Every line of the material below should be repeated exactly.

··········

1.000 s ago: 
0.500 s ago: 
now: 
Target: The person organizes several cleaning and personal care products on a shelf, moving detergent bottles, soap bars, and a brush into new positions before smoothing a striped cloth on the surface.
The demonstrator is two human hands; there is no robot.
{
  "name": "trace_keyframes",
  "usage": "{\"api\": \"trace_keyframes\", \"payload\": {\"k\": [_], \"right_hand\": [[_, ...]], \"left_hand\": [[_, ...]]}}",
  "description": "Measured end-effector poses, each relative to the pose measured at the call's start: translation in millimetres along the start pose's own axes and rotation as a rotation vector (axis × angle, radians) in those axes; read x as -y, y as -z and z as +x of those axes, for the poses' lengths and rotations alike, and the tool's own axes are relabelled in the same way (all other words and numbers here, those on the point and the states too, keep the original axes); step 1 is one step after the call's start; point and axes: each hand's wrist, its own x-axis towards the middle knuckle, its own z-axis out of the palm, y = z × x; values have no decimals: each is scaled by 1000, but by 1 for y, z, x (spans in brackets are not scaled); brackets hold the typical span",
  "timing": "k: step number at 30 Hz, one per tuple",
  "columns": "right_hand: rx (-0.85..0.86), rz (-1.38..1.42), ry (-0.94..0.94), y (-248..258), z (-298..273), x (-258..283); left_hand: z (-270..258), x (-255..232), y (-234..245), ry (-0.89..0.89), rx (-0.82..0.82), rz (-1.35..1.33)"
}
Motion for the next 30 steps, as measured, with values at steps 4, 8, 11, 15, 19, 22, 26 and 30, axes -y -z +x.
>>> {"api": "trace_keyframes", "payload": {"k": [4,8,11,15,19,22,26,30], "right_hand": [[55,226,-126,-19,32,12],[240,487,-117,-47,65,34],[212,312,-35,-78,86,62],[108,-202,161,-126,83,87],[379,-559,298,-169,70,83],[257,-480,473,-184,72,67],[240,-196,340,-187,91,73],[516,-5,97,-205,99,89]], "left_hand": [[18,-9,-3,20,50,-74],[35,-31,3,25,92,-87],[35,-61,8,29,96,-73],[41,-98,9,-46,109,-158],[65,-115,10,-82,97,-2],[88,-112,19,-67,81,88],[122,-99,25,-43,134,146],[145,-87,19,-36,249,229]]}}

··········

* Answer for the task
1.000 s ago: 
0.500 s ago: 
now: 
Target: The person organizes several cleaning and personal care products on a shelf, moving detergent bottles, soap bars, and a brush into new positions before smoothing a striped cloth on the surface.
The demonstrator is two human hands; there is no robot.
{
  "name": "trace_keyframes",
  "usage": "{\"api\": \"trace_keyframes\", \"payload\": {\"k\": [_], \"right_hand\": [[_, ...]], \"left_hand\": [[_, ...]]}}",
  "description": "Measured end-effector poses, each relative to the pose measured at the call's start: translation in millimetres along the start pose's own axes and rotation as a rotation vector (axis × angle, radians) in those axes; read x as -y, y as -z and z as +x of those axes, for the poses' lengths and rotations alike, and the tool's own axes are relabelled in the same way (all other words and numbers here, those on the point and the states too, keep the original axes); step 1 is one step after the call's start; point and axes: each hand's wrist, its own x-axis towards the middle knuckle, its own z-axis out of the palm, y = z × x; values have no decimals: each is scaled by 1000, but by 1 for y, z, x (spans in brackets are not scaled); brackets hold the typical span",
  "timing": "k: step number at 30 Hz, one per tuple",
  "columns": "right_hand: rx (-0.85..0.86), rz (-1.38..1.42), ry (-0.94..0.94), y (-248..258), z (-298..273), x (-258..283); left_hand: z (-270..258), x (-255..232), y (-234..245), ry (-0.89..0.89), rx (-0.82..0.82), rz (-1.35..1.33)"
}
Motion for the next 30 steps, as measured, with values at steps 4, 8, 11, 15, 19, 22, 26 and 30, axes -y -z +x.
>>> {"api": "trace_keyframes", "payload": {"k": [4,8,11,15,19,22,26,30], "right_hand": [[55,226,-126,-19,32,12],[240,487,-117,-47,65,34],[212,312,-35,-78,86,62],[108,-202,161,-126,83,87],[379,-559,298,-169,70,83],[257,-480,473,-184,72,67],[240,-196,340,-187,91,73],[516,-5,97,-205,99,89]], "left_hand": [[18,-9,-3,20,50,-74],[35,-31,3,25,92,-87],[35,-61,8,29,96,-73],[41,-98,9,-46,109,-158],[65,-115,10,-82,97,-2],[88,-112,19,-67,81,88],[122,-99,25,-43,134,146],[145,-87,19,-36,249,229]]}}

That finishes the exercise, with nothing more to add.